Vox Hortus

Suburbia! Where we cut down the trees and name the streets after them

Trivia Hoedown #5 June 23, 2007

Filed under: Agriculture, Hoedowns, Internship — Dharma @ 4:17 am

It’ll be hard to share trivia with you without telling you Famous Wholesale Nursery’s secrets, but I’m going to give it a shot.

1. I pruned 630 five-gallon boxwoods. Did you hear me? 630. By hand. With heavy tijeras grandes. In the hot sun. For eight hours. I rule.

2. If you are the kind of person who can’t pee in a port-a-potty, or can pee but only if a stable hover can be accomplished, you just haven’t been in the right situation to consummate your relationship with the outhouse. When you’re finally tired enough that you’ll sit down damn near anywhere – nay, you will lie on the gravel road to rest your back for a moment – it is then that you will happily sit on the port-a-potty seat and not give splash-up a second thought.

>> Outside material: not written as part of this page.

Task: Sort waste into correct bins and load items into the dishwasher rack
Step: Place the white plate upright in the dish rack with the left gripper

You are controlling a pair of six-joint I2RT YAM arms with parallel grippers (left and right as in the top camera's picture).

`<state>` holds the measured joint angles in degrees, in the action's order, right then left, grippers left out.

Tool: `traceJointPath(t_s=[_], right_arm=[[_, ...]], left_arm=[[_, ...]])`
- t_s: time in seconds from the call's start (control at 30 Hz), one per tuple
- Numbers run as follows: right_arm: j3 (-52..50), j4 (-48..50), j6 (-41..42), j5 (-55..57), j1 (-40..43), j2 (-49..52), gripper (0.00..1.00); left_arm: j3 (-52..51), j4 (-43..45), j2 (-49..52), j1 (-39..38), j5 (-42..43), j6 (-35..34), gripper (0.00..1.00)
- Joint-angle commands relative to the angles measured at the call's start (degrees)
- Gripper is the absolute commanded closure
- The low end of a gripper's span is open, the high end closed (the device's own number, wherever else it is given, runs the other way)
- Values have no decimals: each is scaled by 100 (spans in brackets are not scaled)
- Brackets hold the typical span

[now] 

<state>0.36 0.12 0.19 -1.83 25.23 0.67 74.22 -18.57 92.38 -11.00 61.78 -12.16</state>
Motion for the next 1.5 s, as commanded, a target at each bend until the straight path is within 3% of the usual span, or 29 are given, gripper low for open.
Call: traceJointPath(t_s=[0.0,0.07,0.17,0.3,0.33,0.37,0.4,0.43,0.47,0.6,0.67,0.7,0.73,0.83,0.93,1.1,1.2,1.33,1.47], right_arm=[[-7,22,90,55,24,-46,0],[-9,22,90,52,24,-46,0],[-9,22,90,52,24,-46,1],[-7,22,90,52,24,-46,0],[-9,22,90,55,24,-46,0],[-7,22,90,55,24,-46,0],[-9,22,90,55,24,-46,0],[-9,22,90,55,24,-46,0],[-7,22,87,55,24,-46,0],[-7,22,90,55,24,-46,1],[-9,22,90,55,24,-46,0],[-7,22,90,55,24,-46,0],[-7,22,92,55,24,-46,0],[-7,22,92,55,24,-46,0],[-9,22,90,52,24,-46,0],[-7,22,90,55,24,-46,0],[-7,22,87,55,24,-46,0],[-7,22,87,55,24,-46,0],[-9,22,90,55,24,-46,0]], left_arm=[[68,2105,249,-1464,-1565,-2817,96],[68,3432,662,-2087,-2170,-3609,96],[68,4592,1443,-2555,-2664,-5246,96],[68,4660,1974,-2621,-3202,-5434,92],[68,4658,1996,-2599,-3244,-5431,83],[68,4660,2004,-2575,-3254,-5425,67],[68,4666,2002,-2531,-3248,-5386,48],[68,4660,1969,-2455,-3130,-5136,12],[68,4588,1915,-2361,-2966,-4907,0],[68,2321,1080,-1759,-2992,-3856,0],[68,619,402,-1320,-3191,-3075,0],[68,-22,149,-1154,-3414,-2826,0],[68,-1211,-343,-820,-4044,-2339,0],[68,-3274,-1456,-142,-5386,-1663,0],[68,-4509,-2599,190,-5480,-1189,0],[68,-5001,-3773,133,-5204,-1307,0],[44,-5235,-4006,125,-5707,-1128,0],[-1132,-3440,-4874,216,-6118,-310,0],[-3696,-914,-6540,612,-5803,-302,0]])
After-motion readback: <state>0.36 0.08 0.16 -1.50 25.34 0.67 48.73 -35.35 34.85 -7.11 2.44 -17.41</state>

3. Incidentally, I suspect that careful splash physics calculations have been worked in an effort to ensure that you don’t leave the potty with a chemical blue stain on your hiney. I want to meet the people who did those calculations, and I want to discuss the assumptions and variables therein.

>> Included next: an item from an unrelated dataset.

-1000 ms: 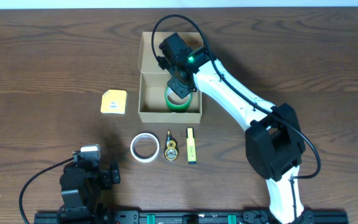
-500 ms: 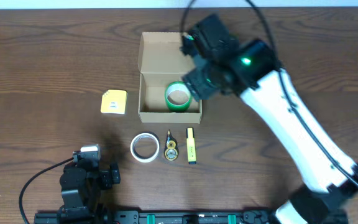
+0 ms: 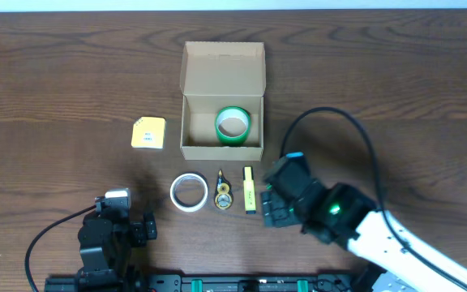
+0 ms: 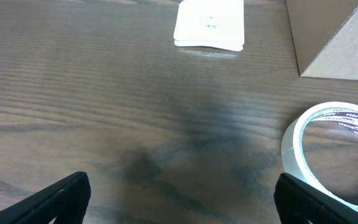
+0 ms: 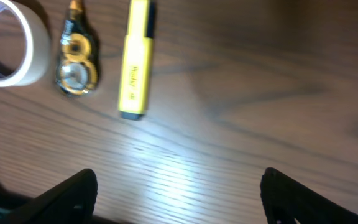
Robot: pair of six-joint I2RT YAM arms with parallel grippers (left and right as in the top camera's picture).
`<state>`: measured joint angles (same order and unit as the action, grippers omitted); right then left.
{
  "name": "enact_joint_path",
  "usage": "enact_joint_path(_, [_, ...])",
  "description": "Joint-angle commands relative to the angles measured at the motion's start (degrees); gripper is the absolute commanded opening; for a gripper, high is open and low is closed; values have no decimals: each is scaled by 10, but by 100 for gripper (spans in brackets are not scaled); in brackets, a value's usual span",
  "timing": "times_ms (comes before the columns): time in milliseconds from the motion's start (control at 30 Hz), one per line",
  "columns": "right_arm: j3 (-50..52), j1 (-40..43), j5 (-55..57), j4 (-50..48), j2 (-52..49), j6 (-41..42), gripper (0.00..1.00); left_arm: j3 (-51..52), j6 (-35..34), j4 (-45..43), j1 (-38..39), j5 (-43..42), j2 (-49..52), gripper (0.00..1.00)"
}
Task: Pack container
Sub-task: 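Move the right gripper to the yellow highlighter and grasp it, then lift the highlighter into the box and release it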
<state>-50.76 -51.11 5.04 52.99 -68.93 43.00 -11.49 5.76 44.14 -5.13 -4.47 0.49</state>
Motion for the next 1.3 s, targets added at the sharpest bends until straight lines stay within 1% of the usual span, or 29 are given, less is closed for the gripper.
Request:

4. If you haven’t ridden in the back of a pick up truck recently, it’s hellafun.

5. Hard labor and little sleep have beaten me into a sweet state of reasonableness and giddiness. If you want something from me, now’s the time to ask.

6. One of the most common ways to die in an agriculture setting is drowning in the irrigation pond.

7.  Conifers can take 8-13 years in the production cycle – from propagation to ready for sale – the reason for their often high prices.

8.  By the time plants leave the wholesale nursery bound for retail stores, wholesalers, and landscapers, the cost to produce them is known to the penny.  They have been handled and worked on a minimum of 15 times, not including feeding, spraying or irrigation.

9.  The margin for perennials, shrubs, and trees is a lot smaller than I thought:  somewhere in the neighborhood of 10-25%.

10.  It’s amazing how hideous plants look at various points in the production cycle.  I’ve only been acquainted with this company’s plants on the retail end, and they came out of the truck looking practically extruded they were so perfect and unblemished.  In the field, they often look utterly dreadful.  There’s a lot of primping and fussing in the last few weeks before they are shipped.

11.  Labor that includes stooping, bending over, and lifting hurts really bad after the first 30 minutes or so.  It’s bad for about an hour, then it comes and goes.  If you can get through the periods of abject misery, they become fewer and farther between and suddenly, you’re in the zone.   Ridiculously, it feels like an accomplishment.

12.  Listen up heat sensitive folks.  It’s counter-intuitive, but being completely covered lowers your temperature considerably.  Long pants, a wide brimmed hat, and a light colored, long sleeved shirt over a thin t-shirt are salva vidas.  You’ll still need sunscreen and plenty of water, but the coverage helps immensely.

13.  Before straining your back and working harder than you thought possible, stock up on frozen vegetables and apply them to said body part the instant you arrive home.  Take analgesics preemptively.

14.  I’ve never been more convinced that graduate school is in my future.

 

One Response to “Trivia Hoedown #5”

  1. Your Father Says:

    Well done! Reminds me of a time when I truly believed that what I was told, by HR types etc., was gospel. But it turned out that those folks are salespeople and a salesman will say anything to get a sale and look good to their bosses. That is why I always write down the info as it comes and when the pitch is concluded I ask the pitchman if the “following things you said are correct as I have noted them.”
    I also have had some jobs not to be bragged about, however, they were done in aid of doing the things that I really liked and deserved my time.
    I don’t think that this is going to be profound but here goes anyway.
    There aren’t any jobs that find “the spot” and then massage it. They can be the gateway to accomplishment and real knowledge but once thru’ the gate you have to decide to go on or find a different, and possibly easier, path.
    My years, of digging to find the pony, have yielded naught but a pension and time to try to understand what I did for 55, count them, 55 years working. Here is what I finally understand. I did what the Bible said I would do, which is to live by the sweat of my brow. After the sweaty time, almost always, came a time of renewal and comfort – a time, just by comparison – when I could look forward to what my sweaty time had gotten for me.
    Your preparation for what will come is the most valuable (by that I mean your commitment to learning all that you can about the things that have meaning, depth, and enjoyment) is the smartest, and best, approach that you can have. Pursue that power with all your might. Don’t forget yourself, in that pursuit.